# Zillow Search



## debodun (Apr 29, 2018)

I just did a search for smaller homes than the monstrosity I have now. So few homes for sale with my criteria in this area (between $100K and $250K, centrally located to town, with 2-car garage, between 1200 and 1500 sq ft). They are either larger than mine or look more run-down than what I have or way out in the sticks.


----------



## RadishRose (Apr 29, 2018)

That's a shame.


----------



## SeaBreeze (Apr 29, 2018)

Just a suggestion Deb, but if I were you, I'd look into something like a condo or townhome, something where you wouldn't have to worry too much about maintenance or shoveling snow, etc.  I don't think it's a good idea for you to get into another house, especially one that is run down, the one you're in now is bad enough with all the problems and headaches.


----------



## Aunt Bea (Apr 29, 2018)

I second that!

Sometimes the quality of life is more important than money.

I would also consider investing the money from the sale of the house and renting an apartment in an over 55 complex. 

I looked at a one bedroom in a senior citizen complex in my area that had a washer and dryer in each unit, emergency call bell, security entrance that requires a sign in, cable television, garage, shopping shuttle, community activities, etc... A one bedroom with everything included was approx. $1,250.00/month. I'm keeping the place on my list of options for the next move.


----------



## SeaBreeze (Apr 29, 2018)

Aunt Bea said:


> Sometimes the quality of life is more important than money.
> 
> I would also consider investing the money from the sale of the house and renting an apartment in an over 55 complex.



Well said Bea, especially when you get to be our ages.  Also think an over 55 apartment or other housing for the senior crowd is an excellent idea if affordable.


----------



## debodun (Apr 30, 2018)

I appreciate your advice. Two year ago I investigated senior housing in this area. They have two criteria - subsidized housing where there is an income limit (single person can't earn over $40K a year) or the ones that cost $5K or more a month for rent + utilities. I only net an average of $3K a month, so I'd be losing money in a place like that.


----------



## SeaBreeze (May 7, 2018)

debodun said:


> They have two criteria - subsidized housing where there is an income limit (single person can't earn over $40K a year) or the ones that cost $5K or more a month for rent + utilities. I only net an average of $3K a month, so I'd be losing money in a place like that.



Deb, don't consider it as "losing money", you're not losing anything, you're spending it to make the rest of your years that much nicer, safer and easier for you.  Money well spent in my opinion!  I suggest you start thinking of such things in a different and more positive way.  Remember.....you can't take it with you.


----------



## paxtonstafford (Jul 17, 2018)

Therein is the problem not poor enough to make the cut and few thou over the max ..yet not enough to live in something more desirable with more desirable neighbors...still I continue to look----


----------



## fmdog44 (Jul 17, 2018)

Condos are nice.
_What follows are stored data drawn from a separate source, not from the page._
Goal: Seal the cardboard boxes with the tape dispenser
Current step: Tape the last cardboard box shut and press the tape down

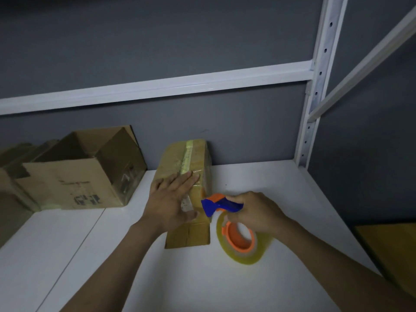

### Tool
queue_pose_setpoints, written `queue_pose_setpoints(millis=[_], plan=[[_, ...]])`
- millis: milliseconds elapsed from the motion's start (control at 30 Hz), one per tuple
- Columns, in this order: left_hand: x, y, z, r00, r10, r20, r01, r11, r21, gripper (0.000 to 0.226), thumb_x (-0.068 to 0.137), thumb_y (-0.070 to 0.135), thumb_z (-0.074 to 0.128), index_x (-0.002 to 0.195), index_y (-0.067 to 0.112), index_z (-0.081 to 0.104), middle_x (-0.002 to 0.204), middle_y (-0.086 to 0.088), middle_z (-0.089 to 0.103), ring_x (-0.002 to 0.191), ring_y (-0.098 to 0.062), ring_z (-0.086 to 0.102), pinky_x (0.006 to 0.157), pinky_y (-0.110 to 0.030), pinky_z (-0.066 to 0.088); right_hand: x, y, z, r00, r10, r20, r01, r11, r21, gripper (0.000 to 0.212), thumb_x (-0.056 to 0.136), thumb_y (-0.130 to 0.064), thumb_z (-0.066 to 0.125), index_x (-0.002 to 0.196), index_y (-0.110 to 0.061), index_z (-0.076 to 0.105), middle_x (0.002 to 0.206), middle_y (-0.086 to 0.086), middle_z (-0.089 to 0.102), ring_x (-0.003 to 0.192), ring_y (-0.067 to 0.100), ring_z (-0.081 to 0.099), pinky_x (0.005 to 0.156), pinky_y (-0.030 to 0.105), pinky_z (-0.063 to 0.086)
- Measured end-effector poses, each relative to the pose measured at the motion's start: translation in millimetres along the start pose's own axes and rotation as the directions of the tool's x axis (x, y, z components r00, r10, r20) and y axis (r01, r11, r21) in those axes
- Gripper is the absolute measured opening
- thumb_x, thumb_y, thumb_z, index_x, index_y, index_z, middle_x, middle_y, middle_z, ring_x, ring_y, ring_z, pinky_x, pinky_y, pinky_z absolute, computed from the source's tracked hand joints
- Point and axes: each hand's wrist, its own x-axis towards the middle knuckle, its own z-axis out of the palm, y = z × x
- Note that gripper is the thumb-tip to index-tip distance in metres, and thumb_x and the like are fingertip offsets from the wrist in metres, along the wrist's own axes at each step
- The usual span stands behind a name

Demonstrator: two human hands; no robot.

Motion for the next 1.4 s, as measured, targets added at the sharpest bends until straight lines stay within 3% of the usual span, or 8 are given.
queue_pose_setpoints(millis=[133,300,500,800,933,1100,1300,1400], plan=[[1,3,-13,0.995,-0.029,0.098,0.039,0.994,-0.102,0.107,0.054,0.099,-0.001,0.149,0.049,0.002,0.159,0.023,0.006,0.148,-0.010,0.005,0.118,-0.037,0.008,-4,27,-6,0.993,0.114,0.022,-0.115,0.930,0.348,0.050,0.060,-0.048,0.074,0.109,-0.041,0.070,0.094,-0.012,0.073,0.085,0.007,0.068,0.083,0.033,0.055],[14,-9,-32,0.979,-0.122,-0.161,0.064,0.942,-0.329,0.072,0.087,0.072,0.021,0.134,0.029,0.055,0.128,0.005,0.063,0.117,-0.022,0.057,0.091,-0.033,0.043,-5,53,-21,0.943,0.256,0.212,-0.329,0.803,0.497,0.022,0.077,-0.029,0.077,0.093,-0.014,0.076,0.079,0.002,0.075,0.072,0.013,0.071,0.062,0.022,0.054],[27,-22,-21,0.967,-0.239,0.092,0.256,0.916,-0.309,0.066,0.096,0.067,0.022,0.152,0.033,0.024,0.161,0.009,0.012,0.148,-0.015,0.015,0.116,-0.033,0.014,28,10,-2,0.966,0.237,-0.098,-0.200,0.935,0.293,0.049,0.095,-0.046,0.048,0.137,-0.021,0.049,0.137,0.001,0.053,0.124,0.018,0.050,0.101,0.027,0.035],[28,-26,-12,0.944,-0.306,0.125,0.330,0.883,-0.334,0.076,0.084,0.077,0.022,0.151,0.043,0.018,0.161,0.018,0.000,0.146,-0.010,0.020,0.110,-0.036,0.029,72,-77,80,0.939,0.319,0.132,-0.252,0.371,0.894,0.066,0.096,-0.061,0.020,0.138,-0.019,0.047,0.128,0.010,0.060,0.109,0.024,0.061,0.071,0.025,0.049],[34,-27,-8,0.922,-0.365,0.131,0.387,0.857,-0.339,0.080,0.080,0.085,0.028,0.149,0.044,0.025,0.160,0.020,0.004,0.145,-0.010,0.024,0.110,-0.038,0.030,69,-53,95,0.920,0.369,0.130,-0.328,0.550,0.768,0.060,0.097,-0.057,0.018,0.136,-0.021,0.046,0.124,0.006,0.060,0.107,0.018,0.059,0.084,0.029,0.046],[37,-32,-7,0.933,-0.324,0.155,0.358,0.801,-0.480,0.071,0.086,0.075,0.038,0.148,0.041,0.030,0.160,0.019,0.004,0.142,-0.008,0.031,0.113,-0.039,0.031,64,-73,64,0.936,0.224,-0.272,0.069,0.640,0.765,0.033,0.102,-0.039,0.033,0.134,-0.036,0.040,0.117,-0.019,0.051,0.097,-0.009,0.050,0.073,0.007,0.041],[28,-44,-9,0.968,-0.219,0.126,0.249,0.738,-0.627,0.047,0.098,0.051,0.043,0.144,0.040,0.040,0.160,0.017,0.009,0.142,-0.005,0.025,0.109,-0.027,0.026,70,-81,56,0.984,0.003,-0.177,0.121,0.717,0.687,0.019,0.099,-0.030,0.046,0.113,-0.031,0.059,0.128,-0.008,0.052,0.102,-0.003,0.052,0.072,0.014,0.040],[16,-63,-10,0.987,-0.122,0.103,0.154,0.554,-0.818,0.038,0.098,0.041,0.048,0.135,0.037,0.054,0.155,0.021,0.020,0.141,-0.003,0.025,0.109,-0.025,0.031,61,-63,40,0.991,-0.121,-0.057,0.130,0.757,0.641,0.028,0.101,-0.043,0.036,0.120,-0.039,0.056,0.133,-0.019,0.049,0.115,-0.005,0.049,0.077,0.010,0.038]])
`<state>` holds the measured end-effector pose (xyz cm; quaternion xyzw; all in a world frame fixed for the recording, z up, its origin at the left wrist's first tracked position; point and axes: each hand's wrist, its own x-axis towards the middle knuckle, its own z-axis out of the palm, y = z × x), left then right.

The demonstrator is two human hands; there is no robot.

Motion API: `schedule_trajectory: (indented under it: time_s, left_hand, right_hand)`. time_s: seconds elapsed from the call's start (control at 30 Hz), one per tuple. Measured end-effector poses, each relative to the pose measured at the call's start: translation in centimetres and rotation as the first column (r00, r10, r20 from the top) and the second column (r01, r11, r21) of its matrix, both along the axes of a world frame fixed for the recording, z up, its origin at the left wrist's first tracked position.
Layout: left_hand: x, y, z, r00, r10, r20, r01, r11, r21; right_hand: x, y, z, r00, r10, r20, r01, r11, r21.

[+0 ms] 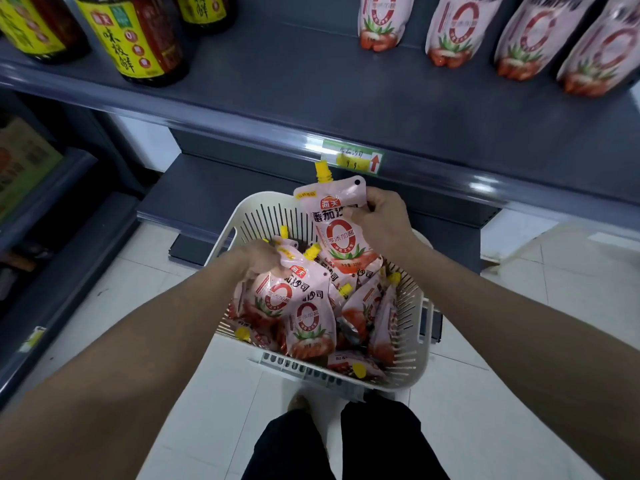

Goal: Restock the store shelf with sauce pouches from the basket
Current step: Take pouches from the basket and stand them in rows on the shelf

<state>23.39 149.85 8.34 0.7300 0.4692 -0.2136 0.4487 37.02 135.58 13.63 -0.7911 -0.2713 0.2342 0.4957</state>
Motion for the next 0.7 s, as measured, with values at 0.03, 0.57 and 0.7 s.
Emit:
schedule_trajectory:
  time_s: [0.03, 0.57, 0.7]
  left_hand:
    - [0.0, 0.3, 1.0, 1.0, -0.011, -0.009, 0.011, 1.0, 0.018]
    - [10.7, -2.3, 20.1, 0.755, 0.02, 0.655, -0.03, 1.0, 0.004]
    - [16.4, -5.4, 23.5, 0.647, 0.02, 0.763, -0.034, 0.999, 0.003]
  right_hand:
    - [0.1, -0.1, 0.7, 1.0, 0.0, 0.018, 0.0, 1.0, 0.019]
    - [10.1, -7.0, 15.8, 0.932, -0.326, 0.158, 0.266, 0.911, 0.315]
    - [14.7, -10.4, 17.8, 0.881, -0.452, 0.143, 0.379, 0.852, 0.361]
No more large utility bills, large tax bills, yard work and all the joys of winter an fall yard work and snow shoveling. Also much more secure from crime.


----------



## KingsX (Jul 17, 2018)

Aunt Bea said:


> I second that!
> 
> Sometimes the quality of life is more important than money.
> 
> ...




That sounds like a nice place.

There is a senior citizen shuttle that comes to my local Aldi once a week. 
It's like an invasion so I try to avoid that day


----------



## Colleen (Jul 24, 2018)

debodun said:


> I appreciate your advice. Two year ago I investigated senior housing in this area. They have two criteria - subsidized housing where there is an income limit (single person can't earn over $40K a year) or the ones that cost $5K or more a month for rent + utilities. I only net an average of $3K a month, so I'd be losing money in a place like that.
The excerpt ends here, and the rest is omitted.